1. Department of Dermatology, Busan Paik Hospital, College of Medicine, Inje University, Busan, Korea. paikderma@hanmail.net
Publication Type:Case Report
Keywords: Adams-Oliver syndrome; Aplasia cutis congenita; Cutis marmorata telangiectatica
MeSH: Ectodermal Dysplasia; Extremities; Limb Deformities, Congenital; Prognosis; Scalp Dermatoses; Skin; Urogenital System
From:Annals of Dermatology 2010;22(1):96-98
CountryRepublic of Korea
Language:English
Abstract: Adams-Oliver syndrome (AOS) is a congenital condition characterized by aplasia cutis congenita, transverse limb defects, and cutis marmorata telangiectatica.
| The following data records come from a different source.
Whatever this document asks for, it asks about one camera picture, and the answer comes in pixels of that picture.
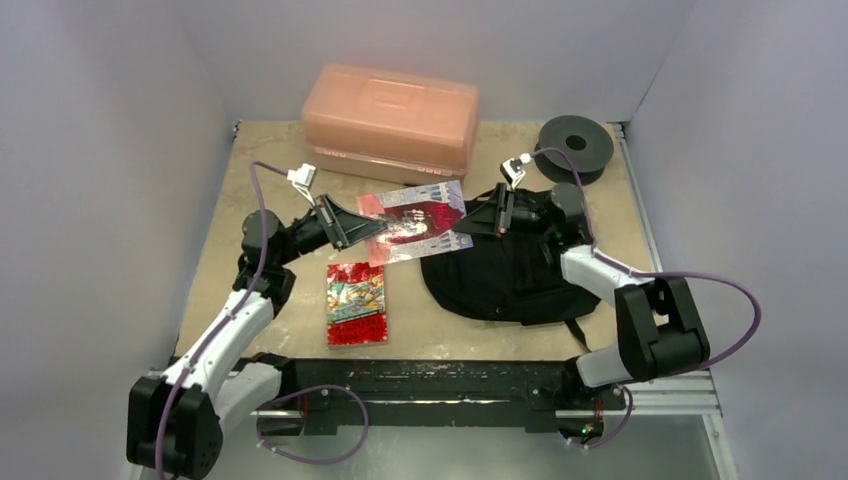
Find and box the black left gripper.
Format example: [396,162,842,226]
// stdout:
[274,194,385,266]

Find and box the red patterned notebook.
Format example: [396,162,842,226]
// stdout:
[326,262,389,348]

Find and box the black fabric student bag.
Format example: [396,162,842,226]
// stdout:
[420,184,600,346]

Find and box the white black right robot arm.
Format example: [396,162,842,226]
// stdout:
[455,183,711,407]

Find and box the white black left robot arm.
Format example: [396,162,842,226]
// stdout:
[126,195,386,479]

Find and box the translucent orange plastic storage box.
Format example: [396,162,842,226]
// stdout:
[301,64,480,185]

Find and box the dark grey filament spool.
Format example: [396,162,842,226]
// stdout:
[535,115,614,185]

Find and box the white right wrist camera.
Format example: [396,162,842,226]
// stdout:
[499,153,534,190]

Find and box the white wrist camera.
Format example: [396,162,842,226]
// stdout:
[499,153,534,190]
[286,163,317,205]

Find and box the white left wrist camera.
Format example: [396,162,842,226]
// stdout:
[286,163,317,205]

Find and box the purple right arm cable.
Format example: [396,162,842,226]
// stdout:
[529,146,763,382]

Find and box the aluminium table edge rail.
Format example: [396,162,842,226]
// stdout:
[610,122,663,271]

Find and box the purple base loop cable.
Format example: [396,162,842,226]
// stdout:
[255,384,370,467]

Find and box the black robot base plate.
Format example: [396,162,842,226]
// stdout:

AOS can also be associated with extensive lethal anomalies of internal organs, including the central nervous, cardiopulmonary, gastrourointestinal, and genitourinary systems. Generally, the more severe these interrelated anomalies are, the poorer the prognosis becomes. In the relevant literature on this topic, it is somewhat unclear as to whether the prognosis of AOS without lethal anomalies alters the lifespan. We report a case of AOS with typical skin defects only, and no internal organ anomalies.